The construction frame extends from singles to pairs cleanly. The empirical interaction story note 10 told — where two helpful rules can fight when they meet — gets a constructive answer for the pure-logic-only quadrant: pairs that involve a sampler or a learned weight stay on the bench; pairs where both rules are pure dispatch are settled here, once, in seconds.
what comes next
Bigger picture: this is the third lens we use on every rule, now also extended to pairs of rules. The first lens is what the rule is for. The second lens is how it runs on this particular box. The third lens — opened by Bates — is whether it can be proven correct by construction.
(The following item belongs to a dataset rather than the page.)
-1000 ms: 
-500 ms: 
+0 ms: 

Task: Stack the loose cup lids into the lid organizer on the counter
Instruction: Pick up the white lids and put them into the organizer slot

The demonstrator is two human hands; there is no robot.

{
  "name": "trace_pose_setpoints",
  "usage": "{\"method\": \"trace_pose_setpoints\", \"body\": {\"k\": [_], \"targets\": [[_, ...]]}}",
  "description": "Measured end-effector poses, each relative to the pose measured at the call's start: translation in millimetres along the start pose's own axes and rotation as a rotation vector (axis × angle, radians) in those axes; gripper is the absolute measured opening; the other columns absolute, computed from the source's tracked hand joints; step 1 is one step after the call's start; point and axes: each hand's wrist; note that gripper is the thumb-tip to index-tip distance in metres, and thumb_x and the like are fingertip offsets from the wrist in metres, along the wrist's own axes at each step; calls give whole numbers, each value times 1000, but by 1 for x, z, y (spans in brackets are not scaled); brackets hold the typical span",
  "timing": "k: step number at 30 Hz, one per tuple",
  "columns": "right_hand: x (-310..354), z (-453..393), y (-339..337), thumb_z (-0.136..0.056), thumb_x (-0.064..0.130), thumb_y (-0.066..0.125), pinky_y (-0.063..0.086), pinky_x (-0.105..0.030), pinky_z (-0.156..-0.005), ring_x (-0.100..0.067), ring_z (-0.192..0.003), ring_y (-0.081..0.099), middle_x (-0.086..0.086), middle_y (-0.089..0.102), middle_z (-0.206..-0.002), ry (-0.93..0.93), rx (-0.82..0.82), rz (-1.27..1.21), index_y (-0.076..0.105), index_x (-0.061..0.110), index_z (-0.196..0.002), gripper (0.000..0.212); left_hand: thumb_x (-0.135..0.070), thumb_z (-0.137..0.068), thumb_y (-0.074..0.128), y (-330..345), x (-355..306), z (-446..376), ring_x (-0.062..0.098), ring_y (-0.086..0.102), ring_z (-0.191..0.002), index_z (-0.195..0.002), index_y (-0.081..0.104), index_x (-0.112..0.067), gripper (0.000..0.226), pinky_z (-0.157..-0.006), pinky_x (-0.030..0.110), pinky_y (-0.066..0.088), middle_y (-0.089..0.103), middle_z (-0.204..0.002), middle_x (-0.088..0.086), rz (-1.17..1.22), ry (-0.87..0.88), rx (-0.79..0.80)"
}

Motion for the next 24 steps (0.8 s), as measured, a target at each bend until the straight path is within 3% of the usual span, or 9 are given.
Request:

Most coding-agent frameworks have the first lens. Some have the second. None we know of have the third. Adding it cost a few hours today. Not adding it costs forever — the slow bench loop keeps doing work it does not need to do.
Composition was the question note 10 raised. For pure-logic rules combined with pure-logic rules, we now have an answer that does not require benchmarking. For pure-logic rules combined with rules that involve sampling or learning, the bench is still the right tool — and it gets a cleaner signal because part of the load has moved off it.
what we're not claiming
- We tested rules with up to 17 underlying states. Real-world rules can be larger. We expect compile time to grow polynomially with rule size; we have not stress-tested at scale.
- We did not eliminate benchmarking. We split the work between proofs (for pure logic) and benchmarks (for everything else). Both are still necessary.
- The compiled network is not faster than the original Python at runtime. Production keeps running the Python. The compiled network is the certificate, not a replacement.
- The parsers that produce the inputs to these rules (regex matches, AST traversal, suffix checks on strings) are NOT in the proof. They stay empirically tested. The proof only covers what happens once the parser has emitted its verdict.
- This does not replace Sutton-Precup-Singh's framing of an option, or Bates' construction. We are wiring the two together — the option as the WHAT, the construction as the WHY-IT'S-CORRECT.
where this came from
Bates' library surfaced through our research channel. The repo had been sitting for some time; we only noticed it once we started asking how to ship rule-correctness without paying the bench tax. Pulling the library, mapping our pure-logic rules onto its formalism, compiling one, and running the differential test took about five minutes once we started.
The shape of the idea — three lenses on every rule, with the third lens being a proof — is independent of whether any one compilation succeeds. The first compilation succeeded on the simplest rule. We then ran the same protocol on the other four pure-logic rules in the library. All four also checked out. Half of the rule library is now proof-cadenced; the other half stays empirical because it involves sampling or learned weights, exactly where the line was always going to be.